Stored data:

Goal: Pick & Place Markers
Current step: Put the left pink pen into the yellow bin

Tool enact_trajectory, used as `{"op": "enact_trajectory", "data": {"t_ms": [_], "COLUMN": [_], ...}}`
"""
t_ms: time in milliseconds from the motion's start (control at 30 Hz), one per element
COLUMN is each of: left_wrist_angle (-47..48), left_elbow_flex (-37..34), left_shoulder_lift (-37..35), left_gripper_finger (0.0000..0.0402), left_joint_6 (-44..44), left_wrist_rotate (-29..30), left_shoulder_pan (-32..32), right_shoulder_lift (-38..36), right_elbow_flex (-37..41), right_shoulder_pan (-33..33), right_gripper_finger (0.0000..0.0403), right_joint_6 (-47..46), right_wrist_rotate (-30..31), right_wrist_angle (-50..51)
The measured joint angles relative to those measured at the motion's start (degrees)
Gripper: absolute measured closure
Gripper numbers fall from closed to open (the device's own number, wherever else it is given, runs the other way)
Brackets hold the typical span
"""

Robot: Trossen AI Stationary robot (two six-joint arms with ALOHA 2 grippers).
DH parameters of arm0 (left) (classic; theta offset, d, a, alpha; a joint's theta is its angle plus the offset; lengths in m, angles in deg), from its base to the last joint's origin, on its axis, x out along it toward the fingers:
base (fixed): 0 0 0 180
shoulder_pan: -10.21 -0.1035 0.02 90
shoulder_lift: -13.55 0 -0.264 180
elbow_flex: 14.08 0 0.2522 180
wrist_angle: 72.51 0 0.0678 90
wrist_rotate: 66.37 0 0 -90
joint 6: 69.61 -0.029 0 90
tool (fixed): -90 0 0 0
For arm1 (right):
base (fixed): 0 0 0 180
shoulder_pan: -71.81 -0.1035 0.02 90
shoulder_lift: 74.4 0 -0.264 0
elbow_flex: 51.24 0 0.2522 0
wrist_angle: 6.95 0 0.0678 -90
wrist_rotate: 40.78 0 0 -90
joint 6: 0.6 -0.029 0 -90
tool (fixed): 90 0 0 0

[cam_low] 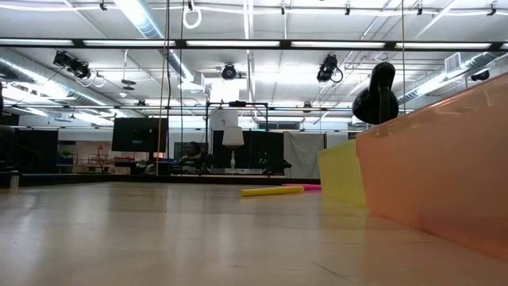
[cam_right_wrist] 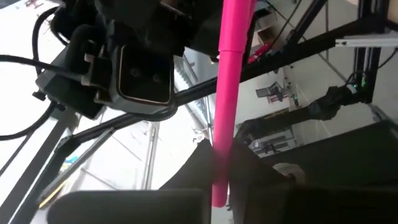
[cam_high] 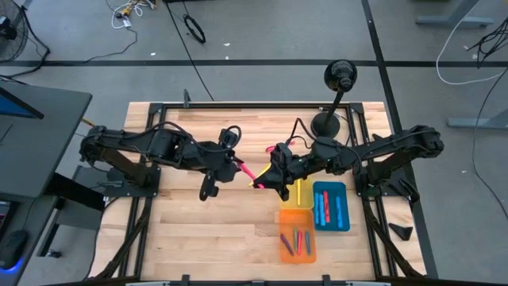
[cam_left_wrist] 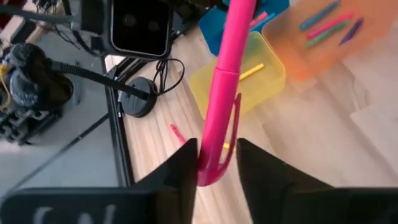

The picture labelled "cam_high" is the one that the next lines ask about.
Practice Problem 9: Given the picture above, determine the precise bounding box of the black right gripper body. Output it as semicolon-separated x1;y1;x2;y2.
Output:
271;160;309;202

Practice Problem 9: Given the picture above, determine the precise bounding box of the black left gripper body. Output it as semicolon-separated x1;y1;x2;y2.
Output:
199;153;244;202

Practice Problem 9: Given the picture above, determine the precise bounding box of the purple marker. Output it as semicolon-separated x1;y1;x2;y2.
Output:
280;233;295;257

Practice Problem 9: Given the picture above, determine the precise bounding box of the yellow plastic bin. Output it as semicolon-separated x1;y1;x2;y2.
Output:
279;174;314;211

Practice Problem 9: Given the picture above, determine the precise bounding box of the blue plastic bin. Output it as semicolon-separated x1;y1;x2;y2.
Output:
312;180;351;233

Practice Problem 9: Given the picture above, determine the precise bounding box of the orange plastic bin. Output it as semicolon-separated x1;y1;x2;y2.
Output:
279;209;318;265

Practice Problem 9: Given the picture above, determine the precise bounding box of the grey desk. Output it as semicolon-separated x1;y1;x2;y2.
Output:
0;81;106;286

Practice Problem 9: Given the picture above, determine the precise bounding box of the grey table foot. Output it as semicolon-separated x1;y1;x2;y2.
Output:
445;107;508;130
415;0;496;29

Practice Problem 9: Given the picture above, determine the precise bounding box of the desk monitor blue screen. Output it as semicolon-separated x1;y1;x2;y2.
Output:
0;86;45;120

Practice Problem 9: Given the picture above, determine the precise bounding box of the black computer mouse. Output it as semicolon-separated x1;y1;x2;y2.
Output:
0;229;29;271

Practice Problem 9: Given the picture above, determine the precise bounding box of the black floor fan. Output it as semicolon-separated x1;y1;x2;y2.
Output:
0;0;29;64

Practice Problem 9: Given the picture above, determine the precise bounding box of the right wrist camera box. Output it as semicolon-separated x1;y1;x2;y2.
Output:
275;142;294;164

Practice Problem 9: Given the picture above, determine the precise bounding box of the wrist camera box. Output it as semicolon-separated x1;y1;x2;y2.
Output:
275;142;294;164
219;126;242;151

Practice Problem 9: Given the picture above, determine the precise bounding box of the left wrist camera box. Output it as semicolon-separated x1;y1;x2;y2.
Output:
219;126;242;151

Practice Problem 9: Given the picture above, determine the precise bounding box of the black aluminium rig frame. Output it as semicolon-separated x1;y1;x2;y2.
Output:
89;101;428;286

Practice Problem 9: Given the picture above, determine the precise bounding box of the thin black hanging cable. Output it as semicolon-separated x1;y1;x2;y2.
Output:
164;0;216;102

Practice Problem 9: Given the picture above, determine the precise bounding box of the black cable coil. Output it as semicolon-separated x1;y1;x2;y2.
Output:
183;14;207;44

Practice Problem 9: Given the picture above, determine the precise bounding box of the black triangular bracket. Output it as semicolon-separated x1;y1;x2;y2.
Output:
388;222;414;242

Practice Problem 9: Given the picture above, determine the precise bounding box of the white cable bundle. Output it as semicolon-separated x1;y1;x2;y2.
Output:
110;0;158;30

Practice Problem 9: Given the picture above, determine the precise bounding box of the white floor cable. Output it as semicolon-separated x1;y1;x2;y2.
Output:
435;0;508;87

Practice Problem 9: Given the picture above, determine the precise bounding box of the black cable bundle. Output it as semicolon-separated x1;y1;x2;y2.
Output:
466;17;508;69

■ **Prompt**
Exact wording is required throughout: write out all the records, but no pictures.

■ **Problem solution**
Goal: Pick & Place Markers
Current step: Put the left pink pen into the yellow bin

Tool enact_trajectory, used as `{"op": "enact_trajectory", "data": {"t_ms": [_], "COLUMN": [_], ...}}`
"""
t_ms: time in milliseconds from the motion's start (control at 30 Hz), one per element
COLUMN is each of: left_wrist_angle (-47..48), left_elbow_flex (-37..34), left_shoulder_lift (-37..35), left_gripper_finger (0.0000..0.0402), left_joint_6 (-44..44), left_wrist_rotate (-29..30), left_shoulder_pan (-32..32), right_shoulder_lift (-38..36), right_elbow_flex (-37..41), right_shoulder_pan (-33..33), right_gripper_finger (0.0000..0.0403), right_joint_6 (-47..46), right_wrist_rotate (-30..31), right_wrist_angle (-50..51)
The measured joint angles relative to those measured at the motion's start (degrees)
Gripper: absolute measured closure
Gripper numbers fall from closed to open (the device's own number, wherever else it is given, runs the other way)
Brackets hold the typical span
"""

Robot: Trossen AI Stationary robot (two six-joint arms with ALOHA 2 grippers).
DH parameters of arm0 (left) (classic; theta offset, d, a, alpha; a joint's theta is its angle plus the offset; lengths in m, angles in deg), from its base to the last joint's origin, on its axis, x out along it toward the fingers:
base (fixed): 0 0 0 180
shoulder_pan: -10.21 -0.1035 0.02 90
shoulder_lift: -13.55 0 -0.264 180
elbow_flex: 14.08 0 0.2522 180
wrist_angle: 72.51 0 0.0678 90
wrist_rotate: 66.37 0 0 -90
joint 6: 69.61 -0.029 0 90
tool (fixed): -90 0 0 0
For arm1 (right):
base (fixed): 0 0 0 180
shoulder_pan: -71.81 -0.1035 0.02 90
shoulder_lift: 74.4 0 -0.264 0
elbow_flex: 51.24 0 0.2522 0
wrist_angle: 6.95 0 0.0678 -90
wrist_rotate: 40.78 0 0 -90
joint 6: 0.6 -0.029 0 -90
tool (fixed): 90 0 0 0

[cam_low] 
[cam_right_wrist] 
[cam_high] 
[cam_left_wrist] 

The picture labelled "cam_high" is the one that the next lines ask about.
Practice Problem 9: Given the picture above, determine the precise bounding box of the black right gripper body. Output it as semicolon-separated x1;y1;x2;y2.
Output:
271;160;309;202

Practice Problem 9: Given the picture above, determine the precise bounding box of the black left gripper body. Output it as semicolon-separated x1;y1;x2;y2.
Output:
199;153;244;202

Practice Problem 9: Given the picture above, determine the precise bounding box of the purple marker. Output it as semicolon-separated x1;y1;x2;y2.
Output:
280;233;295;257

Practice Problem 9: Given the picture above, determine the precise bounding box of the yellow plastic bin. Output it as semicolon-separated x1;y1;x2;y2.
Output:
279;174;314;211

Practice Problem 9: Given the picture above, determine the precise bounding box of the blue plastic bin. Output it as semicolon-separated x1;y1;x2;y2.
Output:
312;180;351;233

Practice Problem 9: Given the picture above, determine the precise bounding box of the orange plastic bin. Output it as semicolon-separated x1;y1;x2;y2.
Output:
279;209;318;265

Practice Problem 9: Given the picture above, determine the precise bounding box of the grey desk. Output it as semicolon-separated x1;y1;x2;y2.
Output:
0;81;106;286

Practice Problem 9: Given the picture above, determine the precise bounding box of the grey table foot. Output it as semicolon-separated x1;y1;x2;y2.
Output:
445;107;508;130
415;0;496;29

Practice Problem 9: Given the picture above, determine the precise bounding box of the desk monitor blue screen. Output it as semicolon-separated x1;y1;x2;y2.
Output:
0;86;45;120

Practice Problem 9: Given the picture above, determine the precise bounding box of the black computer mouse. Output it as semicolon-separated x1;y1;x2;y2.
Output:
0;229;29;271

Practice Problem 9: Given the picture above, determine the precise bounding box of the black floor fan. Output it as semicolon-separated x1;y1;x2;y2.
Output:
0;0;29;64

Practice Problem 9: Given the picture above, determine the precise bounding box of the right wrist camera box. Output it as semicolon-separated x1;y1;x2;y2.
Output:
275;142;294;164

Practice Problem 9: Given the picture above, determine the precise bounding box of the wrist camera box. Output it as semicolon-separated x1;y1;x2;y2.
Output:
275;142;294;164
219;126;242;151

Practice Problem 9: Given the picture above, determine the precise bounding box of the left wrist camera box. Output it as semicolon-separated x1;y1;x2;y2.
Output:
219;126;242;151

Practice Problem 9: Given the picture above, determine the precise bounding box of the black aluminium rig frame. Output it as semicolon-separated x1;y1;x2;y2.
Output:
89;101;428;286

Practice Problem 9: Given the picture above, determine the precise bounding box of the thin black hanging cable. Output it as semicolon-separated x1;y1;x2;y2.
Output:
164;0;216;102

Practice Problem 9: Given the picture above, determine the precise bounding box of the black cable coil. Output it as semicolon-separated x1;y1;x2;y2.
Output:
183;14;207;44

Practice Problem 9: Given the picture above, determine the precise bounding box of the black triangular bracket. Output it as semicolon-separated x1;y1;x2;y2.
Output:
388;222;414;242

Practice Problem 9: Given the picture above, determine the precise bounding box of the white cable bundle. Output it as semicolon-separated x1;y1;x2;y2.
Output:
110;0;158;30

Practice Problem 9: Given the picture above, determine the precise bounding box of the white floor cable. Output it as semicolon-separated x1;y1;x2;y2.
Output:
435;0;508;87

Practice Problem 9: Given the picture above, determine the precise bounding box of the black cable bundle. Output it as semicolon-separated x1;y1;x2;y2.
Output:
466;17;508;69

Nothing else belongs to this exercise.